Sudah dua minggu lebih sejak kejadian itu. Viona langsung segera menyelesaikan berkas-berkas kelulusannya di sekolah dua hari setelahnya agar ia tidak datang ke sekolah lagi. Ia tak siap bertemu dengan Dio lagi. Ia sudah gelisah setengah mati saat datang ke sekolah karena takut bertemu dengan pemuda itu. Sebisa mungkin, ia menghindari tempat-tempat di mana ia biasa melihat Dio. Ia terlalu malu dan takut untuk bertemu dengannya lagi. Ia sudah memutuskan untuk melupakan Dio dan perasaannya mulai saat ini. Ia merasa jika cinta ini tak layak untuk dipertahankan lagi dalam hatinya. Serasa menggapai bintang di langit, mustahil untuk bisa bersatu.

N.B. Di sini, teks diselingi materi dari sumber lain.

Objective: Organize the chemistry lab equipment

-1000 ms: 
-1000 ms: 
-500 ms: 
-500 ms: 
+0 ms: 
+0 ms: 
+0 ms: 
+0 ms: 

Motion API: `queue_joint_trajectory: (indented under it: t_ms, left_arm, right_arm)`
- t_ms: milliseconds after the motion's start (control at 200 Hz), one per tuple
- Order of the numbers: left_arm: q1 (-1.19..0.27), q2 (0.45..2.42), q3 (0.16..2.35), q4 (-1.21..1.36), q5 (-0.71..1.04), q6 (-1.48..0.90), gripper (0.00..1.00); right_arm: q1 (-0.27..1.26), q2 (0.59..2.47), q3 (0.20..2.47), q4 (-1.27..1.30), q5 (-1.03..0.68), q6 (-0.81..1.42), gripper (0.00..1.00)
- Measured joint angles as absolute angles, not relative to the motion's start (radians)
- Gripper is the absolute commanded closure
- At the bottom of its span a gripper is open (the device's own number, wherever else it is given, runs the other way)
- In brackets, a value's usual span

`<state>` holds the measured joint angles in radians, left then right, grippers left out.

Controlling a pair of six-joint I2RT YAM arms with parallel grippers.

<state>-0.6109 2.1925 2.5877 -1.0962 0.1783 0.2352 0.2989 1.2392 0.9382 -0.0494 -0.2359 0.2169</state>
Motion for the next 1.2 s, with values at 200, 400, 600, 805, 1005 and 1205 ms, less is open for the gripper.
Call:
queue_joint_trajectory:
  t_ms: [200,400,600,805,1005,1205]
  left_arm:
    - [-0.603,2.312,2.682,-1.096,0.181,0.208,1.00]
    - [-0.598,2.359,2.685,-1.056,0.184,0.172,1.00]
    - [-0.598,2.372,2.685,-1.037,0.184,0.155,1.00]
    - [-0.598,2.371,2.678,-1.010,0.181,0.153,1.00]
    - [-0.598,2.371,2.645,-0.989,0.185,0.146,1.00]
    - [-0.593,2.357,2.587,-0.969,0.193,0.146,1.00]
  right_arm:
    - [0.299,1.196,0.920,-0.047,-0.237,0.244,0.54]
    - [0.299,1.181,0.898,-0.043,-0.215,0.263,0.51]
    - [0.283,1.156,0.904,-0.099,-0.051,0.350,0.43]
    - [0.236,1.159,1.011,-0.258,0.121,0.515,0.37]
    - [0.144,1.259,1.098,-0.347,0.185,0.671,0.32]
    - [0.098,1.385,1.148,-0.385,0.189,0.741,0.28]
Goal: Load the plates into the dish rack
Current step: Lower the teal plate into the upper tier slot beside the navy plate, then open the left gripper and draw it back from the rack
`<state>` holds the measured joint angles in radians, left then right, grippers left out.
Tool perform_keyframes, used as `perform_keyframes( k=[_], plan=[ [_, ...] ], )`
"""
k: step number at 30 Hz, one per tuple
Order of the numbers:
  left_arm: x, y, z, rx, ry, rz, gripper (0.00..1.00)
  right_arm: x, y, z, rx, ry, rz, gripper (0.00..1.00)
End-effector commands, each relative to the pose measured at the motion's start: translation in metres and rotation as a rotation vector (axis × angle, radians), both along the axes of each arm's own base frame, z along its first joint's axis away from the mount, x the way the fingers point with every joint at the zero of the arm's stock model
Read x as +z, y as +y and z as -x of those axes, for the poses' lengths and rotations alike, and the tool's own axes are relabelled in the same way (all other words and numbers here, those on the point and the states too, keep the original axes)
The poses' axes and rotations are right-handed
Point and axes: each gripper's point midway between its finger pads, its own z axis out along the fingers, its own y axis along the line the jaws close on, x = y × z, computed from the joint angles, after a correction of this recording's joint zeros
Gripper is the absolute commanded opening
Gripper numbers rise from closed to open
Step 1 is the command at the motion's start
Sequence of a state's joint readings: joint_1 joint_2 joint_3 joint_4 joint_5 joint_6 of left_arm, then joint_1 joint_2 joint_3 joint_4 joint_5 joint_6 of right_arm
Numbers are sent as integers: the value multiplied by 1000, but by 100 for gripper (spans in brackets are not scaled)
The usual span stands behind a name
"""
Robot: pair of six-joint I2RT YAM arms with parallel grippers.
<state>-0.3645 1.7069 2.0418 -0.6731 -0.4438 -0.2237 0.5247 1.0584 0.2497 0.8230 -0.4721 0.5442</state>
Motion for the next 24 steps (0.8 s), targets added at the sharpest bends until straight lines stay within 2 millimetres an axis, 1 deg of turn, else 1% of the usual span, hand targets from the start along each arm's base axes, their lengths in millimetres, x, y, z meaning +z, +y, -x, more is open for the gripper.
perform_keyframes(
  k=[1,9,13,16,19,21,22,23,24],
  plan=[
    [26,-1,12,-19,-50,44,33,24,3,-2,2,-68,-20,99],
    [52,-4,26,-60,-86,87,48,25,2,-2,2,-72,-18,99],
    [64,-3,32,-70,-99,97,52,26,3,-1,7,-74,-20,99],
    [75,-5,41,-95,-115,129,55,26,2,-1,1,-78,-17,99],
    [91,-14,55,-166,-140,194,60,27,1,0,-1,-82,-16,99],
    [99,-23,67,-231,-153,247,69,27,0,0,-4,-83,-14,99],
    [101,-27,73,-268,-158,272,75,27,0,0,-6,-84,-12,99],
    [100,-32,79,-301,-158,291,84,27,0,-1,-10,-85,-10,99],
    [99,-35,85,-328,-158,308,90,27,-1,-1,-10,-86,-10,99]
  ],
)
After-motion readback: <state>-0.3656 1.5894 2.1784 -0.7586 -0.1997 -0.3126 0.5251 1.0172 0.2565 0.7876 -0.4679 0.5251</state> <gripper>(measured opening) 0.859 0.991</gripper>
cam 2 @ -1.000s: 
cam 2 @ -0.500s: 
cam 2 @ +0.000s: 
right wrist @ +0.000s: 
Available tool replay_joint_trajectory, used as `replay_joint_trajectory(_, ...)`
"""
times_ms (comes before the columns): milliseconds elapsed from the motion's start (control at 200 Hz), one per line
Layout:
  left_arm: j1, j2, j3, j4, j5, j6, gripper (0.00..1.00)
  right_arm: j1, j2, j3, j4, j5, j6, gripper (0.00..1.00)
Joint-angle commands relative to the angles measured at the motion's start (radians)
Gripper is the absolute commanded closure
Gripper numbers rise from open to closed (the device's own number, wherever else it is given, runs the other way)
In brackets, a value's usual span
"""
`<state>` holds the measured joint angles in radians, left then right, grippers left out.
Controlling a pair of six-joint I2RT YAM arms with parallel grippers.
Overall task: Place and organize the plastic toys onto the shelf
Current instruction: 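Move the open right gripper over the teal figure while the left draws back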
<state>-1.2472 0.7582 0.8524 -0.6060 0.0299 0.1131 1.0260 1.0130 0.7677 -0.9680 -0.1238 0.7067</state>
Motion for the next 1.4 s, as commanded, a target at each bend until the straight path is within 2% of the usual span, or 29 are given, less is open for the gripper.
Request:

Saat ini, ia dan keluarganya sedang sarapan pagi di ruang makan yang besar. Sejak bangun tadi, Viona merasa kepalanya terasa berat dan pusing. Ia mencoba untuk memaksakan sarapan.
"Apa kamu sudah yakin untuk memilih jurusan IT di sana?" tanya Nathan kepada putrinya. Viona mengangguk.
"Iya, Yah. Aku pengen segera berangkat ke sana."
"Apa kamu gak bisa kuliah di sini aja, Nak? Kan kamu bisa kuliah sama kakak-kakak kamu di sini." tanya Alika. Viona tersenyum. Ia paham jika bundanya merasa berat untuk melepaskannya.
"Aku pengen ngerasain rasanya tinggal di luar negeri, Bun. Aku pengen nyoba suasana baru." jelasnya. Karena tinggal di sini pun tak yakin akan membuatku aman darinya, Bun, lanjutnya dalam hati.
"Sebenarnya kami kurang setuju kamu berada jauh dari kami. Tapi melihat keinginan kuat kamu, kami harus bisa merelakannya. Kamu sudah mulai dewasa sekarang. Tolonglah jaga kepercayaan kami sebaik-baiknya!" pinta Nathan. Viona tersenyum tipis. Luka itu kembali menganga. Andai mereka tahu jika kepercayaan itu sudah rusak tanpa sepengetahuan mereka karena kesalahannya. Apa ia akan mendapat ampunan dari Tuhan juga orang-orang yang telah ia kecewakan tanpa mereka tahu?
Hukkk ....
Viona langsung membekap mulutnya ketika tiba-tiba saja ia merasa perutnya bergejolak. Ia langsung beranjak dari duduknya dan berlari menuju dapur. Tubuhnya serasa diaduk-aduk. Mereka semua mengerutkan kening melihat langkah Viona yang tergesa-gesa.
"Vio kenapa, Bun?" tanya Ira. Alika mengedikkan bahunya.
"Gak tahu. Tadi kelihatannya baik-baik aja."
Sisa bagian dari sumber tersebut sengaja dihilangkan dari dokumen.